_Data items_.
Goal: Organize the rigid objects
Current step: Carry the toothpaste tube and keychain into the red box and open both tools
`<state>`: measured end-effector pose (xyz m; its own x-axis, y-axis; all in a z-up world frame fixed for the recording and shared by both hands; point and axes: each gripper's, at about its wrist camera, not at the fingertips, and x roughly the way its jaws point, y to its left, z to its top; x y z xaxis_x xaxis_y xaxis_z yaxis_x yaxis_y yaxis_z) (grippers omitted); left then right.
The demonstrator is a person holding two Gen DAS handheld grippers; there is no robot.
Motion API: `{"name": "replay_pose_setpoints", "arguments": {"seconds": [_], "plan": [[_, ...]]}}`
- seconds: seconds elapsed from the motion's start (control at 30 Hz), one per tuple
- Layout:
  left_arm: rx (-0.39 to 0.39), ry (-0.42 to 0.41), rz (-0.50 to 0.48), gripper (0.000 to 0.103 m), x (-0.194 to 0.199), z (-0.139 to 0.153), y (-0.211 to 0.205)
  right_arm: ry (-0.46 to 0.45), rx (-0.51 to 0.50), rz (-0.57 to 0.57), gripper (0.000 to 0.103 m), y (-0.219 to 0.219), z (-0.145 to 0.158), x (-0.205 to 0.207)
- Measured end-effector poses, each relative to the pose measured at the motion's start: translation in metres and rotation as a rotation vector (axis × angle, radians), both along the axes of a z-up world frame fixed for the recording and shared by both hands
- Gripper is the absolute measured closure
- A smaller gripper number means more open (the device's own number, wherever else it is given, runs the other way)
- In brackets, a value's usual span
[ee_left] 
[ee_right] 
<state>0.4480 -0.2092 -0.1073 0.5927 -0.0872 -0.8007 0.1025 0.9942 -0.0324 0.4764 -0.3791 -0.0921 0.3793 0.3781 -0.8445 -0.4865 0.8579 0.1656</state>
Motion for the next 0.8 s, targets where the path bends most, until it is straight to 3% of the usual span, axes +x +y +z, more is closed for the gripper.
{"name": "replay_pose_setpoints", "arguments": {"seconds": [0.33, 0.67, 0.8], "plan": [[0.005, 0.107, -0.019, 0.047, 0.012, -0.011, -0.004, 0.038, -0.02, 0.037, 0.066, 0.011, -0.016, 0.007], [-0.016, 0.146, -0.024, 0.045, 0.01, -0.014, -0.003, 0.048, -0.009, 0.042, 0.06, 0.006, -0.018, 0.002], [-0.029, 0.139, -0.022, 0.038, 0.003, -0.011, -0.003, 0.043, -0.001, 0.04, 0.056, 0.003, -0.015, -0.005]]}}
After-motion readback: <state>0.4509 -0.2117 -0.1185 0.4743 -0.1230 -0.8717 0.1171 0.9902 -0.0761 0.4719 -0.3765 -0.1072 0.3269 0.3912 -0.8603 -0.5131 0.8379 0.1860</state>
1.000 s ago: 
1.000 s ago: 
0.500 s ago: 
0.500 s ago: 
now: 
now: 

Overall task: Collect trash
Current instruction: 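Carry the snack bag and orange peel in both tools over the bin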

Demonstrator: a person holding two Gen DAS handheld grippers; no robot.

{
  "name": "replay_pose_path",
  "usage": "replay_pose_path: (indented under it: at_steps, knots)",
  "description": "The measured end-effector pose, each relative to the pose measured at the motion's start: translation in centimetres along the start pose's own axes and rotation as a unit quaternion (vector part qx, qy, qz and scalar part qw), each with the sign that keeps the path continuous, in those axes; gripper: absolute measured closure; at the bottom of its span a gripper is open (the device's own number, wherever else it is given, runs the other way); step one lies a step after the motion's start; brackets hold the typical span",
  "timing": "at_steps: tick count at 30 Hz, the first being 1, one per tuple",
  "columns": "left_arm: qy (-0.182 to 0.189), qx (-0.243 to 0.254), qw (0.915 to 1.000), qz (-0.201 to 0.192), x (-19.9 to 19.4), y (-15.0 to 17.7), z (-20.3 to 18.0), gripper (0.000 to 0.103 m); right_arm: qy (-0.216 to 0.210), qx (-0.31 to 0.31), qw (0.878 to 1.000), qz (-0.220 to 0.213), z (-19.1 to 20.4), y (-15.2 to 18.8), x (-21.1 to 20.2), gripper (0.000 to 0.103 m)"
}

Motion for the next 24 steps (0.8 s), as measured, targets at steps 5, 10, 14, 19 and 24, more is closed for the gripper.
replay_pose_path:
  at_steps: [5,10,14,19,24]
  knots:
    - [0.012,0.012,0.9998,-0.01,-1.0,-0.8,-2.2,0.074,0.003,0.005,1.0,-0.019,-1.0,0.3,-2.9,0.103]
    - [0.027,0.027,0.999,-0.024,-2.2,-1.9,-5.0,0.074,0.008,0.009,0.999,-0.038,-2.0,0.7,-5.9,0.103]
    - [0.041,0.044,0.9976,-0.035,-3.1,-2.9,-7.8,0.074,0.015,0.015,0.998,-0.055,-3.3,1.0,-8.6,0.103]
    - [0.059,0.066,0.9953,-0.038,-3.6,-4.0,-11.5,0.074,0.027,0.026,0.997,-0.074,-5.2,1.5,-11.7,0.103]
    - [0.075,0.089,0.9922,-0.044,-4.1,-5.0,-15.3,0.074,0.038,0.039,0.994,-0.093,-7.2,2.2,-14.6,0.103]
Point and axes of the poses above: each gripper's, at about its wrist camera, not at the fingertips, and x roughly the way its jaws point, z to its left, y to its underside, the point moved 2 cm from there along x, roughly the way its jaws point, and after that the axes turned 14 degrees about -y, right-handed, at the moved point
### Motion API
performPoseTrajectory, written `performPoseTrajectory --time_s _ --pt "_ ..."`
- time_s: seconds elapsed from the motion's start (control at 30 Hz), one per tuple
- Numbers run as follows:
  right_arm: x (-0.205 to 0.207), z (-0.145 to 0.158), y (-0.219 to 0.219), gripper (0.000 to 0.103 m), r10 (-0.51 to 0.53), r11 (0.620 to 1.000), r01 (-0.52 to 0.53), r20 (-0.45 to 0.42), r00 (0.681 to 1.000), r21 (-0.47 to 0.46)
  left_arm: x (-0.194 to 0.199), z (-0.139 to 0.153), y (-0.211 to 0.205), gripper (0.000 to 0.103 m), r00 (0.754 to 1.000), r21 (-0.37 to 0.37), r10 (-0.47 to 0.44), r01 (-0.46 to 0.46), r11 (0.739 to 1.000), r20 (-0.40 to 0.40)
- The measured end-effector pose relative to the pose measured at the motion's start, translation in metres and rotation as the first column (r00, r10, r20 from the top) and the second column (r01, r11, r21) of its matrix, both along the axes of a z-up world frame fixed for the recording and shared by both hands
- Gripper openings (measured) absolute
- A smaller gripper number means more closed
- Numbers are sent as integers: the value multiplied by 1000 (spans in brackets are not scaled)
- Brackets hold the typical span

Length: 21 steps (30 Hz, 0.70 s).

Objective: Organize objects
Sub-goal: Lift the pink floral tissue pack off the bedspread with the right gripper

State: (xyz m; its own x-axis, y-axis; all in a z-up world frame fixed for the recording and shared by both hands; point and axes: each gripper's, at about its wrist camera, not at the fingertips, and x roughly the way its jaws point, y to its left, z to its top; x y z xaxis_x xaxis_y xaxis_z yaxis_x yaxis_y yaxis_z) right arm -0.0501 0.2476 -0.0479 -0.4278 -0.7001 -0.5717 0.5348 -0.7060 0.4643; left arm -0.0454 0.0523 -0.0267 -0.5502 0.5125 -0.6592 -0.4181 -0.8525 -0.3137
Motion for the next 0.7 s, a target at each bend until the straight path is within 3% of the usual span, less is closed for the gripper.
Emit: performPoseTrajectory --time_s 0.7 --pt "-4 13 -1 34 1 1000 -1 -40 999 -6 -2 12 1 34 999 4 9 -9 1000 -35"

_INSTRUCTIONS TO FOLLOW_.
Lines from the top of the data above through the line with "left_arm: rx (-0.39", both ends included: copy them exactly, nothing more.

_YOUR SOLUTION_.
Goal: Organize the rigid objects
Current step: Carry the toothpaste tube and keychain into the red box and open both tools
`<state>`: measured end-effector pose (xyz m; its own x-axis, y-axis; all in a z-up world frame fixed for the recording and shared by both hands; point and axes: each gripper's, at about its wrist camera, not at the fingertips, and x roughly the way its jaws point, y to its left, z to its top; x y z xaxis_x xaxis_y xaxis_z yaxis_x yaxis_y yaxis_z) (grippers omitted); left then right.
The demonstrator is a person holding two Gen DAS handheld grippers; there is no robot.
Motion API: `{"name": "replay_pose_setpoints", "arguments": {"seconds": [_], "plan": [[_, ...]]}}`
- seconds: seconds elapsed from the motion's start (control at 30 Hz), one per tuple
- Layout:
  left_arm: rx (-0.39 to 0.39), ry (-0.42 to 0.41), rz (-0.50 to 0.48), gripper (0.000 to 0.103 m), x (-0.194 to 0.199), z (-0.139 to 0.153), y (-0.211 to 0.205)

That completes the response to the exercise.